[WORK TASK]: Show every line of the data where the word "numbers" can be found.

DATASET EXTRACT: Begin

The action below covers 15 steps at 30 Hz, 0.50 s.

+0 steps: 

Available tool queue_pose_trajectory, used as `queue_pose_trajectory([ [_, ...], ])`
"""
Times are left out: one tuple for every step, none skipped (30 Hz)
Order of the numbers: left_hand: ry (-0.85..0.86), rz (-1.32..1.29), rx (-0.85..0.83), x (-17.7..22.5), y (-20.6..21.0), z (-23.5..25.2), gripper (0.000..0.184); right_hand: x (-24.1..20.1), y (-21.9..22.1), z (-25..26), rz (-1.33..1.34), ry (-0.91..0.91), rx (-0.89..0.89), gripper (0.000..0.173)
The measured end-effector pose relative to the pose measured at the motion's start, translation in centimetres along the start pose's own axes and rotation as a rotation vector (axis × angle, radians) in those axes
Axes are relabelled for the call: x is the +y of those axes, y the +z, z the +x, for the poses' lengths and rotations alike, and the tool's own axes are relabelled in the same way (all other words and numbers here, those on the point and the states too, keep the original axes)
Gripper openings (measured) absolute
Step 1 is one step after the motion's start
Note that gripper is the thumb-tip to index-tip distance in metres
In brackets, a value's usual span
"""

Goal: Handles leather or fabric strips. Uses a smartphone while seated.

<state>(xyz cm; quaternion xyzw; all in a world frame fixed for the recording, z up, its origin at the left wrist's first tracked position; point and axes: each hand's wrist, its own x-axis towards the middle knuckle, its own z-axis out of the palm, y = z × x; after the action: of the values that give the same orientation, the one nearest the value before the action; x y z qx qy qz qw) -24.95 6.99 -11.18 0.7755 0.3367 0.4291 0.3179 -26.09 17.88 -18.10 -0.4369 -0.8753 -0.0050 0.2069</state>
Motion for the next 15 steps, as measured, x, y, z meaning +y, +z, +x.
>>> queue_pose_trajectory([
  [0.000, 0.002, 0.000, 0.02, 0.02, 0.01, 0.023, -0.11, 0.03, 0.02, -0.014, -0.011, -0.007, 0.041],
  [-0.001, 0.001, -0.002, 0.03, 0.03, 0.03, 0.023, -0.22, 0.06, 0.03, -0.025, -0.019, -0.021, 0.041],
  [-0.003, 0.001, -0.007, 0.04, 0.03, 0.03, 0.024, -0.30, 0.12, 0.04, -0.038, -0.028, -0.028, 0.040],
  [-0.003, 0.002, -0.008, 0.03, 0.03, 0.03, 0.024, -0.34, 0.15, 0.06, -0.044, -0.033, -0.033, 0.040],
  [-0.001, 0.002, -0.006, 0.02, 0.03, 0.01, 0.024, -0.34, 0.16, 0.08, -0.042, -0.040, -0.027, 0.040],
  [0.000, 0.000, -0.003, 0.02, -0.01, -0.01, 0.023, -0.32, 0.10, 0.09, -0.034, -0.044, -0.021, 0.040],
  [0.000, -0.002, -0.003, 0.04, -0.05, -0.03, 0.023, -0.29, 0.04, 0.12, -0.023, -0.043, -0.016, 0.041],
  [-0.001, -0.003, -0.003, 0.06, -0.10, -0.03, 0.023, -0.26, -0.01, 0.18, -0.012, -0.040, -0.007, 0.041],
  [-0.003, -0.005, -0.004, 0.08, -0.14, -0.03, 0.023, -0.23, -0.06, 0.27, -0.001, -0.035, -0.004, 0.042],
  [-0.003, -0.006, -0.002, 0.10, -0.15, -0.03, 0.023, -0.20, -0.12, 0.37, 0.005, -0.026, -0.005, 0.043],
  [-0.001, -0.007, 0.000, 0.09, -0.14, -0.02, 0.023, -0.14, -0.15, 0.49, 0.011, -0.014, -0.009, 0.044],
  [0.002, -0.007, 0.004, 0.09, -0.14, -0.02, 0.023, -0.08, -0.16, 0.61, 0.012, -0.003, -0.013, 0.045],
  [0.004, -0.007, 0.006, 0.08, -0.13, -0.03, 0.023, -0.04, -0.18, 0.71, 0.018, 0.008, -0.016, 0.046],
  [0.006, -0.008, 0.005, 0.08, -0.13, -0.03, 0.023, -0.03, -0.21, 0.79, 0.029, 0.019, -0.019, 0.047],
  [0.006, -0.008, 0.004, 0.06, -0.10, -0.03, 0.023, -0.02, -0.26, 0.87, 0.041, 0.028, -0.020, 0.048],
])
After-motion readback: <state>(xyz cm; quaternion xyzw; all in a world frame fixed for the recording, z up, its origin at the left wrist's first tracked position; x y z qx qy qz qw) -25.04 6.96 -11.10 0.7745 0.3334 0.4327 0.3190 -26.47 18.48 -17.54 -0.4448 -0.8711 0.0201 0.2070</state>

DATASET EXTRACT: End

[OUTPUT OF THE EXERCISE]:
Order of the numbers: left_hand: ry (-0.85..0.86), rz (-1.32..1.29), rx (-0.85..0.83), x (-17.7..22.5), y (-20.6..21.0), z (-23.5..25.2), gripper (0.000..0.184); right_hand: x (-24.1..20.1), y (-21.9..22.1), z (-25..26), rz (-1.33..1.34), ry (-0.91..0.91), rx (-0.89..0.89), gripper (0.000..0.173)
Axes are relabelled for the call: x is the +y of those axes, y the +z, z the +x, for the poses' lengths and rotations alike, and the tool's own axes are relabelled in the same way (all other words and numbers here, those on the point and the states too, keep the original axes)

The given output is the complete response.